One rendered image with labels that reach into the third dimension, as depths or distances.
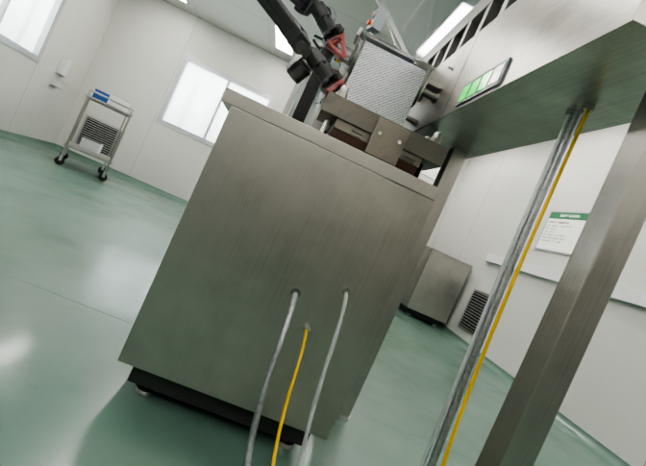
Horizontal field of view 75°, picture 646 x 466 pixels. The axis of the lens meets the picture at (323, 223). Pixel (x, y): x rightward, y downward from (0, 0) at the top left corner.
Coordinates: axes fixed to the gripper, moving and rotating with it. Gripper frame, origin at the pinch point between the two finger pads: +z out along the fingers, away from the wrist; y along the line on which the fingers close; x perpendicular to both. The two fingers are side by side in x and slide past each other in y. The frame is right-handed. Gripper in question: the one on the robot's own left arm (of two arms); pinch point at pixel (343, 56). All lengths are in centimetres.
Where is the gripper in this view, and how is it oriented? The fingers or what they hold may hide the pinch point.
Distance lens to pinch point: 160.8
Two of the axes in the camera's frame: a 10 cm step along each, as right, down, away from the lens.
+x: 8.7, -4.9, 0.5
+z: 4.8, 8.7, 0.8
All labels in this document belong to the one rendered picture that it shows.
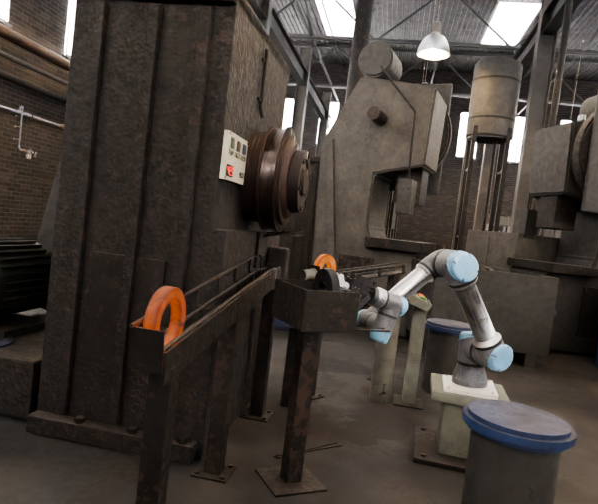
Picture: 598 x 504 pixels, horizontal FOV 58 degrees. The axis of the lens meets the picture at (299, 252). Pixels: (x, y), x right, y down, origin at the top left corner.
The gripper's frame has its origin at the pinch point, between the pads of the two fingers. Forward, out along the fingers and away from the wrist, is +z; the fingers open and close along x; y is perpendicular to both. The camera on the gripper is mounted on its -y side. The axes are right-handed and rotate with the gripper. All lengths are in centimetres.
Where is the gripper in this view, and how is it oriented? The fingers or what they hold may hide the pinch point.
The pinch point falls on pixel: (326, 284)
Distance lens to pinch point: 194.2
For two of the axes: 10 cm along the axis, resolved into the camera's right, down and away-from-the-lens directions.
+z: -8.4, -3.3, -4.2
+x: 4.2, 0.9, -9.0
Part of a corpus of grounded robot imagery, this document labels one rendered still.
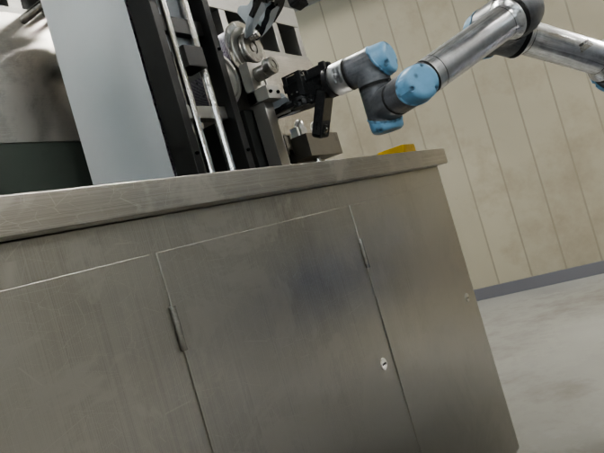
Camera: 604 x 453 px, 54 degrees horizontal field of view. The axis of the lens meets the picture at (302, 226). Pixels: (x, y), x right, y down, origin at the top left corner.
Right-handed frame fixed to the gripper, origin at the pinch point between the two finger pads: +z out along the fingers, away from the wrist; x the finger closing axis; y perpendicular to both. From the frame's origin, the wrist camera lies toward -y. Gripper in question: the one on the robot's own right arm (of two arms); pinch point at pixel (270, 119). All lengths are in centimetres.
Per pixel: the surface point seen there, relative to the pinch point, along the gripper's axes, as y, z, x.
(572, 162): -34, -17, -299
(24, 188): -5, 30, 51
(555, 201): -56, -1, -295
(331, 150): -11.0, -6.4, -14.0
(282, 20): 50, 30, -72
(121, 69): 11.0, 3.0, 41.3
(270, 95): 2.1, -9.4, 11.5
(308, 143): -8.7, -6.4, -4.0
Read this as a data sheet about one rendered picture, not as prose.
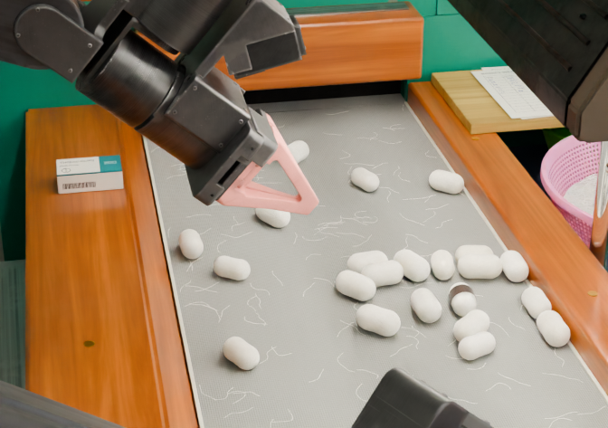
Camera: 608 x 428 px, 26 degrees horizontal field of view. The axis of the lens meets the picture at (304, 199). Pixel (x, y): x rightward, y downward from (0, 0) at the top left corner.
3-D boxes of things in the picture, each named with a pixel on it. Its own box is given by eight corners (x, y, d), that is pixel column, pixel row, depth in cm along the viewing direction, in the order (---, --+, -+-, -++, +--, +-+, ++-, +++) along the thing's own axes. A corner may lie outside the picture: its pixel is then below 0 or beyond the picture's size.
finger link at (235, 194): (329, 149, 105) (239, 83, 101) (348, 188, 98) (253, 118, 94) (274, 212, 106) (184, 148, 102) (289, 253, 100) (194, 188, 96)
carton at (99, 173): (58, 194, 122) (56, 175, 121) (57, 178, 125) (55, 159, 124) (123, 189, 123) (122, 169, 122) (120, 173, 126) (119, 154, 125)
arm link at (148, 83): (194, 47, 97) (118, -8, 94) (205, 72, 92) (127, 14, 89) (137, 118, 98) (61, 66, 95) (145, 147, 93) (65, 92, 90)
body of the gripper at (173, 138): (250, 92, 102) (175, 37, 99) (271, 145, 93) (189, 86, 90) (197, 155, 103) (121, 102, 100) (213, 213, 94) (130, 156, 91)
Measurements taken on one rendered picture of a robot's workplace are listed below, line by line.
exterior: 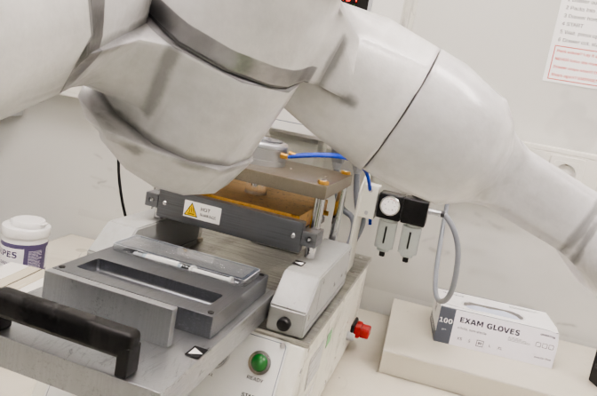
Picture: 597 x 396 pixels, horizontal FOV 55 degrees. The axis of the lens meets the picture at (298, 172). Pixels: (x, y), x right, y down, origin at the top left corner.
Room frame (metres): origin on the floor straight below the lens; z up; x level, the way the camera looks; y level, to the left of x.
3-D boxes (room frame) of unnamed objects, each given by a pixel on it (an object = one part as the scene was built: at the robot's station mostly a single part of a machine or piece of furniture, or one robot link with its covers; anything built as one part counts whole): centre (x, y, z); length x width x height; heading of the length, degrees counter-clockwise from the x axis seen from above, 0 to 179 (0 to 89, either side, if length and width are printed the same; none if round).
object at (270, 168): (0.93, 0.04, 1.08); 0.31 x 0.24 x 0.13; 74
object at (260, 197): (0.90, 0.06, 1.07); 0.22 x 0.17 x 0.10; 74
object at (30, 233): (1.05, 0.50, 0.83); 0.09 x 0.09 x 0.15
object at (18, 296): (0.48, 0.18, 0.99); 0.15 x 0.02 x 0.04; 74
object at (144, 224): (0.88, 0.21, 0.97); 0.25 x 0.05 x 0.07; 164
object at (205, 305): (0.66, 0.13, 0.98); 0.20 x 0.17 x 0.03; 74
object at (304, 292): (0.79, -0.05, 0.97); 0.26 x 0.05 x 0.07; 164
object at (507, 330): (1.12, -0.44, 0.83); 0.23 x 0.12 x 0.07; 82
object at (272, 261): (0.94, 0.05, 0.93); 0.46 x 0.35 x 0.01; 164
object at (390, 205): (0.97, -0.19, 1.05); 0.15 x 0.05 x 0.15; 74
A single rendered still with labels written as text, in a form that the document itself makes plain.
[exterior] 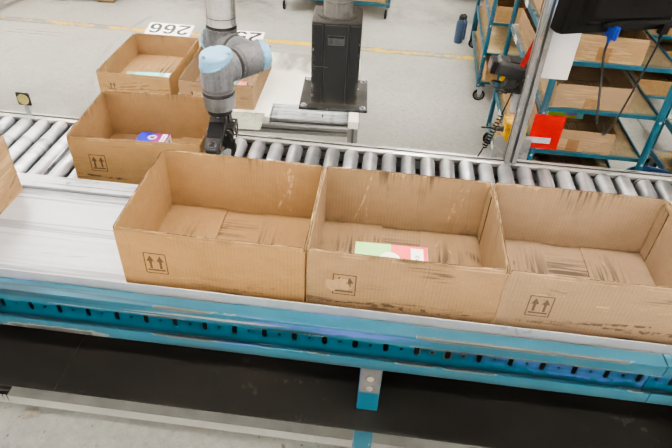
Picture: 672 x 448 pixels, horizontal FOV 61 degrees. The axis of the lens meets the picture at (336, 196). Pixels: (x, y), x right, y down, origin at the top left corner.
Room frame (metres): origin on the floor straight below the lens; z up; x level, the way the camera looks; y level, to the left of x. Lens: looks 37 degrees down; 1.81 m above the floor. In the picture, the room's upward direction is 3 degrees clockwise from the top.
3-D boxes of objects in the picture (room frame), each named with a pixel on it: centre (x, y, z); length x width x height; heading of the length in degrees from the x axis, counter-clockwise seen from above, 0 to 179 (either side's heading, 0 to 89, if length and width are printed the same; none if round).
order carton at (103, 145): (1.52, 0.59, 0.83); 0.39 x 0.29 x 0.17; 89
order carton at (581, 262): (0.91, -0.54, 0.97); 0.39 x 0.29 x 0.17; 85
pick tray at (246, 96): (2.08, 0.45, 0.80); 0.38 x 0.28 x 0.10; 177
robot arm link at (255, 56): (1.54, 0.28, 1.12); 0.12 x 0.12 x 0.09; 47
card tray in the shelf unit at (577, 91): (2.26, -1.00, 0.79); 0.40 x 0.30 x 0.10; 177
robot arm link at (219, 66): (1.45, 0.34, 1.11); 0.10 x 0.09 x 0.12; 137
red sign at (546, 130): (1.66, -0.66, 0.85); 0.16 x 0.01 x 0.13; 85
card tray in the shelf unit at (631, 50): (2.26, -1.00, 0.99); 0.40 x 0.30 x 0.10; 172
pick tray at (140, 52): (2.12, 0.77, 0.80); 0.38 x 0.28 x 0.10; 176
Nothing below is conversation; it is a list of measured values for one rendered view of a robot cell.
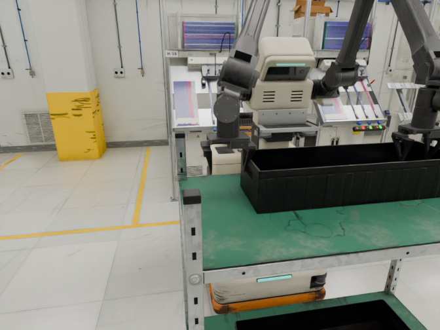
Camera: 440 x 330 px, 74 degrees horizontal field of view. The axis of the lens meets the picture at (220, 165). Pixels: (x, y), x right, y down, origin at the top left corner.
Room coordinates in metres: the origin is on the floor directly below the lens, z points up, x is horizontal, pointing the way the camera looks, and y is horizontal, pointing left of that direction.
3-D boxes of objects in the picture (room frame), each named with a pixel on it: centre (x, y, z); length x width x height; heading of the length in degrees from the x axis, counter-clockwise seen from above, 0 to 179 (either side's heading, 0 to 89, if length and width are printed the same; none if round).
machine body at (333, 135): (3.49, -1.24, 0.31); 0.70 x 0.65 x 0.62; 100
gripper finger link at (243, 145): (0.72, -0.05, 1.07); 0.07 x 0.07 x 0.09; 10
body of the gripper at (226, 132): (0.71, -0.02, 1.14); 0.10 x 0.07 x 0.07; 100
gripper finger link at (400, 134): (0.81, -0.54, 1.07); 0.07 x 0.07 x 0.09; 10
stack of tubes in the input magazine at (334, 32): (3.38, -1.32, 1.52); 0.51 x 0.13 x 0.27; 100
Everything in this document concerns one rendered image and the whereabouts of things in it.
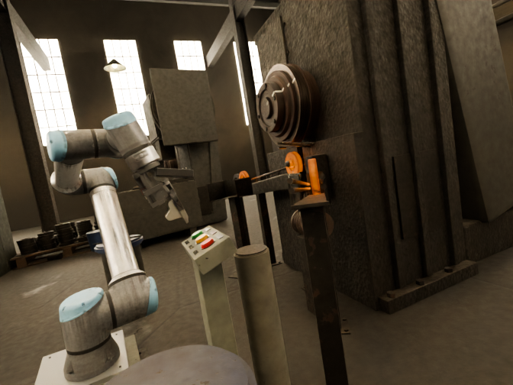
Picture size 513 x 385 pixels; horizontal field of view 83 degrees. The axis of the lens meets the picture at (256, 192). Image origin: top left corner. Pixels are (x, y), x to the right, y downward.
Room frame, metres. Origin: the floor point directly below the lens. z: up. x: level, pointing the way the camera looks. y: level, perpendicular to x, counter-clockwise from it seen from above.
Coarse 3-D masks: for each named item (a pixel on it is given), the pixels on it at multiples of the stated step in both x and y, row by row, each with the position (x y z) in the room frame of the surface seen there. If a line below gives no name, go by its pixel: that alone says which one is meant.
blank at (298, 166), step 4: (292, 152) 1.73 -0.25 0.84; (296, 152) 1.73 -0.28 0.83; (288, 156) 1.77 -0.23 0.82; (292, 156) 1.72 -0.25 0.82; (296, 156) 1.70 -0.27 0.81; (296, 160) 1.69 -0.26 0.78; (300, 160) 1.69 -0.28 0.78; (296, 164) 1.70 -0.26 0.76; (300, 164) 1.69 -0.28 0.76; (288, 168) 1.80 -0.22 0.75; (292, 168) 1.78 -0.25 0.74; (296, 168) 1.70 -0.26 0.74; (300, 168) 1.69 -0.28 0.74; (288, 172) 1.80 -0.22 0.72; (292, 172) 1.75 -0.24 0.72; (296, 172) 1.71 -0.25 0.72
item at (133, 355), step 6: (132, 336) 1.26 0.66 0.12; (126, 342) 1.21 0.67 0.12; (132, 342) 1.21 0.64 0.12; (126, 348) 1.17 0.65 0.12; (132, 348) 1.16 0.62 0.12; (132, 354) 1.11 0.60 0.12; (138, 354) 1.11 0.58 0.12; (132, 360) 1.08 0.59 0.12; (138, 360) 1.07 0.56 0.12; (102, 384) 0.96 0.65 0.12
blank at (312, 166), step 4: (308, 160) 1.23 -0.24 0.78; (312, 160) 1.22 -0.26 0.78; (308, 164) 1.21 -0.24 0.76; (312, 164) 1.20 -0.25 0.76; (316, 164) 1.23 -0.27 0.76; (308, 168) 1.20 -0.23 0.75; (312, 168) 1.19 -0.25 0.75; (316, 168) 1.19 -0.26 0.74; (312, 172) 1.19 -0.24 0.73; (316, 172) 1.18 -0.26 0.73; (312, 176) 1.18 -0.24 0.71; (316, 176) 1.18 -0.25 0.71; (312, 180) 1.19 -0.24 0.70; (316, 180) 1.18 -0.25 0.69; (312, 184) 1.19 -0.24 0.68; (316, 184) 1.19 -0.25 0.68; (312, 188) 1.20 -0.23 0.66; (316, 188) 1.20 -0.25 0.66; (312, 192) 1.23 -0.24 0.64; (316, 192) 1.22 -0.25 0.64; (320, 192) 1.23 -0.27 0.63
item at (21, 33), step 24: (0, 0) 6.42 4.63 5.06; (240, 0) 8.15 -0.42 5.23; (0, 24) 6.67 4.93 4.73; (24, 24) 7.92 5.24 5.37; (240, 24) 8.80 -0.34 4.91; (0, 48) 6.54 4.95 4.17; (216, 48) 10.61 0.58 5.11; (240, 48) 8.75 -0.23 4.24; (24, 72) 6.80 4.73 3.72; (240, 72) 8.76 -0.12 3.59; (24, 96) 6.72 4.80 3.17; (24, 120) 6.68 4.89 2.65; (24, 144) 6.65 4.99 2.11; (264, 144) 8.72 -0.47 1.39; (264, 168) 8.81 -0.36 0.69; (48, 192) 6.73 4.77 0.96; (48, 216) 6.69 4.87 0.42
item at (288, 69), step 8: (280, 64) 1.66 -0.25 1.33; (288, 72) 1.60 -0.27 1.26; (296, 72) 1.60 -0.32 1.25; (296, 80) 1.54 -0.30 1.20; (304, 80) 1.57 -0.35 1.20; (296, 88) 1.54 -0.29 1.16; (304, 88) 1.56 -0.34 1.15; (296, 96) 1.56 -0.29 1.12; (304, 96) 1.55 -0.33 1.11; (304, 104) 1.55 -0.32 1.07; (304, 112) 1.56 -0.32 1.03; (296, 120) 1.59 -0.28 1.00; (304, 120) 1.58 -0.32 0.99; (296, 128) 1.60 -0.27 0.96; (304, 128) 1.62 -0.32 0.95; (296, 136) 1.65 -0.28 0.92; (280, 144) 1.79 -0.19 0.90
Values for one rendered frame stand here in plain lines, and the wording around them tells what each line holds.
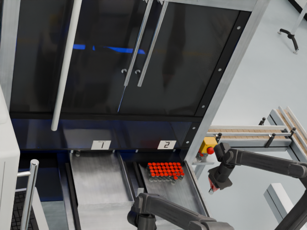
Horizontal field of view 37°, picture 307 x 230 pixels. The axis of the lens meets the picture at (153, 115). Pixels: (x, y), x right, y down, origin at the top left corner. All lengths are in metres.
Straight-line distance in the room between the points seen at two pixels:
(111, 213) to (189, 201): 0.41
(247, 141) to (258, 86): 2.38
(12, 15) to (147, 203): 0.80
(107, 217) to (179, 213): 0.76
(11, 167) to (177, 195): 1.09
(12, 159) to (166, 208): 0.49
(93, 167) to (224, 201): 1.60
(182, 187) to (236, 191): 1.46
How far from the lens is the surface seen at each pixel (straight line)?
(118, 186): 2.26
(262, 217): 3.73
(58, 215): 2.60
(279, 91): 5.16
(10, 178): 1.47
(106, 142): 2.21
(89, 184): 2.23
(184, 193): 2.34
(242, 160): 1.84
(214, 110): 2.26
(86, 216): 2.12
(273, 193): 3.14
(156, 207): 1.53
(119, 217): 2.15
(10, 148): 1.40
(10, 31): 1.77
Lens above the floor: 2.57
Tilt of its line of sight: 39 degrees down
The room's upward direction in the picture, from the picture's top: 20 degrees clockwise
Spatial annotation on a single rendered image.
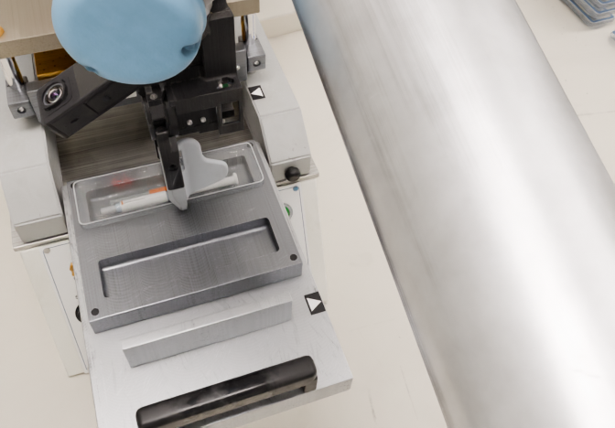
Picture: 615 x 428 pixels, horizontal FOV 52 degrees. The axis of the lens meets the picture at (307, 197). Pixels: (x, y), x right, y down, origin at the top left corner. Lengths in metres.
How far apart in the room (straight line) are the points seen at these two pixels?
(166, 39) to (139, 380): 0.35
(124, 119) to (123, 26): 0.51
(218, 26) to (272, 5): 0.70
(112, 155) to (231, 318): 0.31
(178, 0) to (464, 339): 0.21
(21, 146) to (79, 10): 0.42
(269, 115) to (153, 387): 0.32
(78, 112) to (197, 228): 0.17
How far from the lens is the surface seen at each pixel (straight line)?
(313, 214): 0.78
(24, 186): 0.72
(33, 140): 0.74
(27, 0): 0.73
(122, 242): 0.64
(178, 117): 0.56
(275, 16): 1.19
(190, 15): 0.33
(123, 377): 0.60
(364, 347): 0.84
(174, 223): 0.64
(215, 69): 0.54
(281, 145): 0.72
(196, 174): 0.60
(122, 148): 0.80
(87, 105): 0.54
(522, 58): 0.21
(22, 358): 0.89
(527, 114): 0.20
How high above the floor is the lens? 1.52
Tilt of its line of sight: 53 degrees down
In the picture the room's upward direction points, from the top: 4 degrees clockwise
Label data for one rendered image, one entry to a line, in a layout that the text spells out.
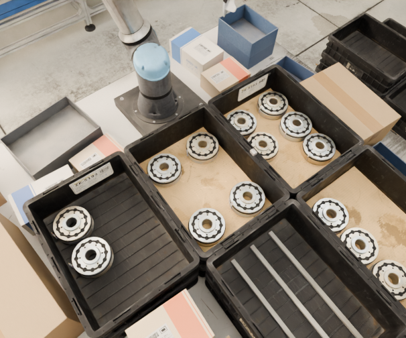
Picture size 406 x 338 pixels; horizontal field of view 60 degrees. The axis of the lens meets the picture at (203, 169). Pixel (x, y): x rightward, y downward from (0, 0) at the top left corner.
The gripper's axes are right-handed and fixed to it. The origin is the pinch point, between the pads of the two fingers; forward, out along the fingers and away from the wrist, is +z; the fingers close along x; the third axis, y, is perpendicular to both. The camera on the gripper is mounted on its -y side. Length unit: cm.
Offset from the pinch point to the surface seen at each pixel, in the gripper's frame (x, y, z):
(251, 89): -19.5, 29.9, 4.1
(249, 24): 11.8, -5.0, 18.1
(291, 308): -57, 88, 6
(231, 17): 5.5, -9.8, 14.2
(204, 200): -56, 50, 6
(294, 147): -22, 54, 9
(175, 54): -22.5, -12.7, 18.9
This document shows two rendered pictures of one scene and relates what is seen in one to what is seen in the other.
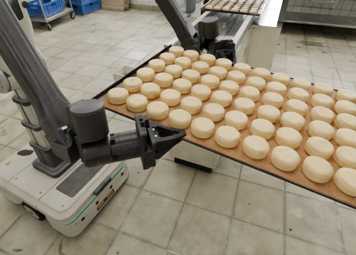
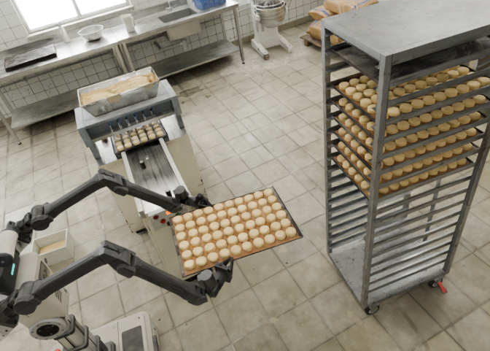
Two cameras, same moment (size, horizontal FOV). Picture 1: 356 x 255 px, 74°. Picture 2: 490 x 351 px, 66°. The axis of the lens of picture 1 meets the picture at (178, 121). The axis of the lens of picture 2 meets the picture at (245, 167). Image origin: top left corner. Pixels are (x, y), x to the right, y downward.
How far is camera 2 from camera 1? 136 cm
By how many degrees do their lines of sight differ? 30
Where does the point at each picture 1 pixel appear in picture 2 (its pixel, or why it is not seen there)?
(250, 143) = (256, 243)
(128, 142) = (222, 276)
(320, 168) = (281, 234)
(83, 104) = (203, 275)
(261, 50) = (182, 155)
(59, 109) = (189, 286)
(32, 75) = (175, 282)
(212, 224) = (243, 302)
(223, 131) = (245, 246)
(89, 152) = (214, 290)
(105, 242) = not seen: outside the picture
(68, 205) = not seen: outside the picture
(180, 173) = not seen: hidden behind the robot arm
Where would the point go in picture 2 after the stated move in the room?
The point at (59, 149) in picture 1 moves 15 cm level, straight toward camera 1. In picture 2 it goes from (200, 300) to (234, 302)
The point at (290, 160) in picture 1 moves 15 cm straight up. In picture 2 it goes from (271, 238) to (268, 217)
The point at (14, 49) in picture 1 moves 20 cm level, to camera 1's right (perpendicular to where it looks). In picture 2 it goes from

> ABOUT THIS EXERCISE: Word search in the records above: please count the lines holding "toward" and state the count alone.

> EXERCISE RESULT: 2